Virei minha cabeça e olhei para o meu ombro. O contorno levemente avermelhado - mas limpo de um corvo - olhou para trás. Eu olhei para Paja confusa.

Com um rosto perfeitamente reto e um tom inexpressivo para combinar, ele me olhou nos olhos. "Eu tenho duas piadas", declarou ele, levantando um dedo. "Essa foi uma."

Paja era um artista de meia-idade e queixoso que fazia seu trabalho com amor constante e metódico. Sua loja era uma prova de seu modo de vida; as paredes estavam decoradas com desenhos e fotografias memoráveis de clientes, e a área de espera poderia ser uma sala de estar, se não fosse o tráfego do shopping que passava logo além da janela.

Como muitos outros, Paja deixou Sarajevo quando as guerras pelo controle da ex-Iugoslávia começaram a escalar. Passando um pouco de tempo em vários países nos anos que passou, Paja repetiu suas experiências com todos os tipos de clientes.

"Alguns homens são muito durões com tatuagens", disse ele, com a mão hábil sombreada com uma precisão notável. “Alguns felizes com isso. Alguns são calmos. Mas alguns … - ele parou, com um leve sorriso nos lábios. “Alguns choram, muito contorcidos. Eu tenho um homem, venha fazer uma pequena tatuagem no braço. Ele se contorce e treme, e finalmente pergunto: 'Você quer …'”Paja pegou a palavra e começou a encontrá-la. Anestésico? E o homem diz: 'Sim! Por favor!'"

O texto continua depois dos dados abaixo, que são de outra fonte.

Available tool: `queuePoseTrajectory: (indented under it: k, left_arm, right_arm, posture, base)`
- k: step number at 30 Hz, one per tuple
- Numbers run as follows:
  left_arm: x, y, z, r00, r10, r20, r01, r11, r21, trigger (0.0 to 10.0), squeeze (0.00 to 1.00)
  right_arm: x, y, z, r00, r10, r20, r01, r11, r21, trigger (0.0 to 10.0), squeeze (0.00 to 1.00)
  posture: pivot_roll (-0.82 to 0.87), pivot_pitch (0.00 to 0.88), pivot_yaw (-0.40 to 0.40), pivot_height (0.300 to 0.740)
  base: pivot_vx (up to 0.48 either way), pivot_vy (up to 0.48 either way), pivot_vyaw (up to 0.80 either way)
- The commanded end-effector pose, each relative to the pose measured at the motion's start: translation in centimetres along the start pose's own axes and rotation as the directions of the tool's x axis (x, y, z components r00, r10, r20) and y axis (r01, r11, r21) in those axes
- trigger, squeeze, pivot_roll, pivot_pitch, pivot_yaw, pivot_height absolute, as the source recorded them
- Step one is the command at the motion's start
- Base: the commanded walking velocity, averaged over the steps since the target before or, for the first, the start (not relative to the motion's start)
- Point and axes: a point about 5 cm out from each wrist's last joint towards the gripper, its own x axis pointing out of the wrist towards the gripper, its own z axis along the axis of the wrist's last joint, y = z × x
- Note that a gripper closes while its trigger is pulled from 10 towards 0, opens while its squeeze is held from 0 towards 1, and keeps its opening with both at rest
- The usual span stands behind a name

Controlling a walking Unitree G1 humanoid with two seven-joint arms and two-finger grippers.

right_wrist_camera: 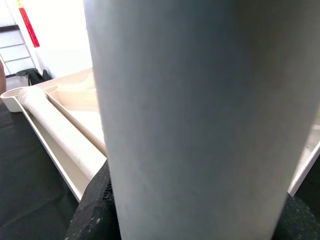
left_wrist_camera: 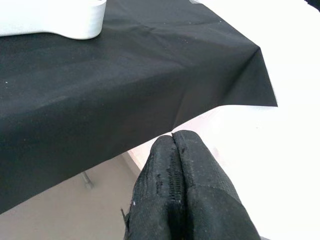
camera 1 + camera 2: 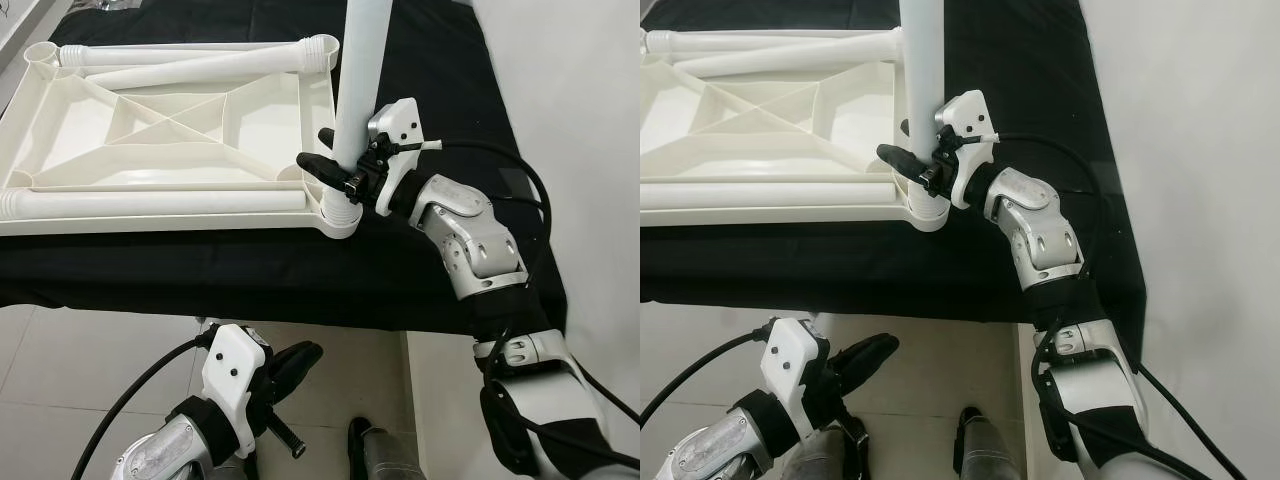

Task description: Building children table

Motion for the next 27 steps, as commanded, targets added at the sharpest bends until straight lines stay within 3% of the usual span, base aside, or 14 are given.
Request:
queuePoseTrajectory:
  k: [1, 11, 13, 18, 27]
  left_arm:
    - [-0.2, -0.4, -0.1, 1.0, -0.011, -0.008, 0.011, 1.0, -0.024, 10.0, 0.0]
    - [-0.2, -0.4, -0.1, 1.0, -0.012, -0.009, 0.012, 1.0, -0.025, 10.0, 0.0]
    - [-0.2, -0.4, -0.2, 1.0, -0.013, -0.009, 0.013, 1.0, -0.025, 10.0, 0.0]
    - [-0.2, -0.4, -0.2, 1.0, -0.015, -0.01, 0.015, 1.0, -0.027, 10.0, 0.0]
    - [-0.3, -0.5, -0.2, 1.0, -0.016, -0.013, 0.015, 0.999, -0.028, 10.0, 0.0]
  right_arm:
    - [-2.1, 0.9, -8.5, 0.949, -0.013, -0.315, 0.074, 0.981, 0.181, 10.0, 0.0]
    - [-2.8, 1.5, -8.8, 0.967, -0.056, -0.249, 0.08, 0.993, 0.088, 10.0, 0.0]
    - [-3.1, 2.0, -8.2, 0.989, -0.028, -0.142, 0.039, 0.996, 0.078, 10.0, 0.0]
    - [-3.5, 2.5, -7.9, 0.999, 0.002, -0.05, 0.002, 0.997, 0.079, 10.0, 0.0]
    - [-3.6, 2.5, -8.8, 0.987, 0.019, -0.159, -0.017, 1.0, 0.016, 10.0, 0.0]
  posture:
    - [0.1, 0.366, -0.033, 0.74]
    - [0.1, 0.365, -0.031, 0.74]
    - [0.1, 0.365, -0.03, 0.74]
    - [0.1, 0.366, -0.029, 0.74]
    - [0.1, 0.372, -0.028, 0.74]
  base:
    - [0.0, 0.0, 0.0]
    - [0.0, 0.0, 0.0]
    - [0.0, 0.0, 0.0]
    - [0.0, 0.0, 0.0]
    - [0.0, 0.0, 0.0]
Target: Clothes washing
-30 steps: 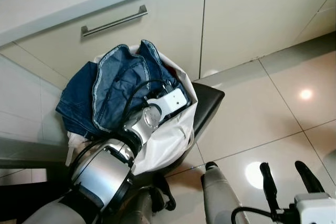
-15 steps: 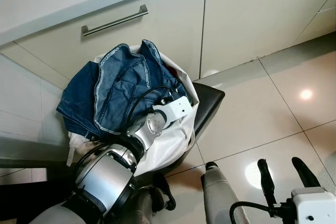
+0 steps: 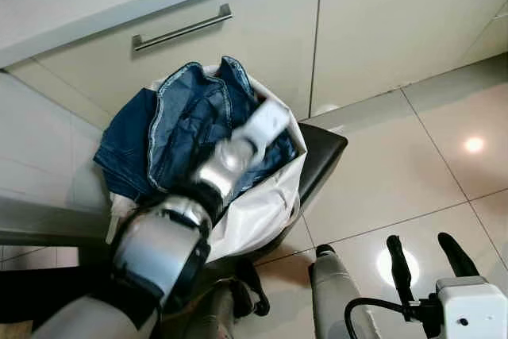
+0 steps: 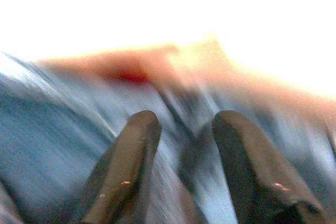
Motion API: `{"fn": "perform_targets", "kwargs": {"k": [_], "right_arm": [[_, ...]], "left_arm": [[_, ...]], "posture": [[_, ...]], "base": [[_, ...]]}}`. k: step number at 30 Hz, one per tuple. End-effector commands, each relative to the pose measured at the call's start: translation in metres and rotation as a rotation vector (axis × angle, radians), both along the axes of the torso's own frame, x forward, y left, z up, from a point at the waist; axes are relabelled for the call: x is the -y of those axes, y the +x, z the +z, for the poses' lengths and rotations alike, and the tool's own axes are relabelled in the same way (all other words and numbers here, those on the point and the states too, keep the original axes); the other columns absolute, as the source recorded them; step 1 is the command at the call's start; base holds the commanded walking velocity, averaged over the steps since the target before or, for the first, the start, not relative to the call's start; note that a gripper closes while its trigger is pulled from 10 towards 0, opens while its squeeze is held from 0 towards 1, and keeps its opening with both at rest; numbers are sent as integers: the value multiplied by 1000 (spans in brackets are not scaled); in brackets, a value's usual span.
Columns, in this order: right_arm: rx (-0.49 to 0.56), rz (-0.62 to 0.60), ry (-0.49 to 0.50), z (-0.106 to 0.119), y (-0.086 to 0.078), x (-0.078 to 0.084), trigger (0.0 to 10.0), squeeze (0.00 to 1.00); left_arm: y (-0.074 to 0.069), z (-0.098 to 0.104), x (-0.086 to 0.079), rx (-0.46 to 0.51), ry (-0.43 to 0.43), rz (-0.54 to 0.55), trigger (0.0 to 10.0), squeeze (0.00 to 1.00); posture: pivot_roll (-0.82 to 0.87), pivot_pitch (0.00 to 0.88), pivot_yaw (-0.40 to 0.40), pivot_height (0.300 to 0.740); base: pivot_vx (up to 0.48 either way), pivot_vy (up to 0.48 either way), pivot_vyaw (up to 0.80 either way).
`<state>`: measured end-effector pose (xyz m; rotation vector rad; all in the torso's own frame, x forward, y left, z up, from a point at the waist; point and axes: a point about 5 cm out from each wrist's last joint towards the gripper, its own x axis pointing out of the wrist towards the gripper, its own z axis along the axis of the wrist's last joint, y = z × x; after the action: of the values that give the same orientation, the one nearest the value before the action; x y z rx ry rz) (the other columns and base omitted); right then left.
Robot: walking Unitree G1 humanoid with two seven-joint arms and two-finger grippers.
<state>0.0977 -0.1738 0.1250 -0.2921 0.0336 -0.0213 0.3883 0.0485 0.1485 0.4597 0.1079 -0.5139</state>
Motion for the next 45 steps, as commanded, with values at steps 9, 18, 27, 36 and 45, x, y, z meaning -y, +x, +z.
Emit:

Enquanto explicava essa história, ele largou a agulha. Com a palavra "por favor", esse homem puxou um taco de borracha preto de dois pés de debaixo da cadeira e se inclinou sobre mim, segurando-o a centímetros do meu rosto.

Eu pergunto: 'Você ainda quer?' E ele grita: 'Não, não!'”Nisso, Paja largou o clube e soltou uma risada, depois pegou a agulha e voltou a entrar.

Eu só podia assumir que era a piada número dois. Eu estava começando a gostar desse cara.

Ele terminou em uma hora e meia e recusou a gorjeta que tentei dar a ele. "É para você", disse ele simplesmente, falando alto enquanto inspecionava seu trabalho. Parecia cru, cada pedaço da ferida aberta é uma tatuagem antes de se curar. Mais importante, ele estava lá para ficar. Katie (cujo sétimo pássaro brilhava brilhantemente) e eu saímos da loja, rumo a casa no rio.